What you should do
Print out every line of the listing below without alteration.

Data shown

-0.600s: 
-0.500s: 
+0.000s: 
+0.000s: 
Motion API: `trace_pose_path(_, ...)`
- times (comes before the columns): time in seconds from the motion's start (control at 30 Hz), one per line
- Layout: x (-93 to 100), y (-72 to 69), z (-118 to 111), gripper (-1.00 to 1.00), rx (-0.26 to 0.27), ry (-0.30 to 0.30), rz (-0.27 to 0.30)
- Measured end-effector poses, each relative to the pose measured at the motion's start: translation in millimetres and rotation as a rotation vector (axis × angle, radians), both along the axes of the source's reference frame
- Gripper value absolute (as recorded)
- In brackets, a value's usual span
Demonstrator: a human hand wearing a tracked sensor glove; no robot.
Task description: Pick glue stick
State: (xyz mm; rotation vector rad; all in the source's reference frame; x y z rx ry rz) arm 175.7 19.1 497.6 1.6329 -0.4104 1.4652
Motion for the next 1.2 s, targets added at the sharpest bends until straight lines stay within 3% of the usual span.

Response for this exercise
-0.600s: 
-0.500s: 
+0.000s: 
+0.000s: 
Motion API: `trace_pose_path(_, ...)`
- times (comes before the columns): time in seconds from the motion's start (control at 30 Hz), one per line
- Layout: x (-93 to 100), y (-72 to 69), z (-118 to 111), gripper (-1.00 to 1.00), rx (-0.26 to 0.27), ry (-0.30 to 0.30), rz (-0.27 to 0.30)
- Measured end-effector poses, each relative to the pose measured at the motion's start: translation in millimetres and rotation as a rotation vector (axis × angle, radians), both along the axes of the source's reference frame
- Gripper value absolute (as recorded)
- In brackets, a value's usual span
Demonstrator: a human hand wearing a tracked sensor glove; no robot.
Task description: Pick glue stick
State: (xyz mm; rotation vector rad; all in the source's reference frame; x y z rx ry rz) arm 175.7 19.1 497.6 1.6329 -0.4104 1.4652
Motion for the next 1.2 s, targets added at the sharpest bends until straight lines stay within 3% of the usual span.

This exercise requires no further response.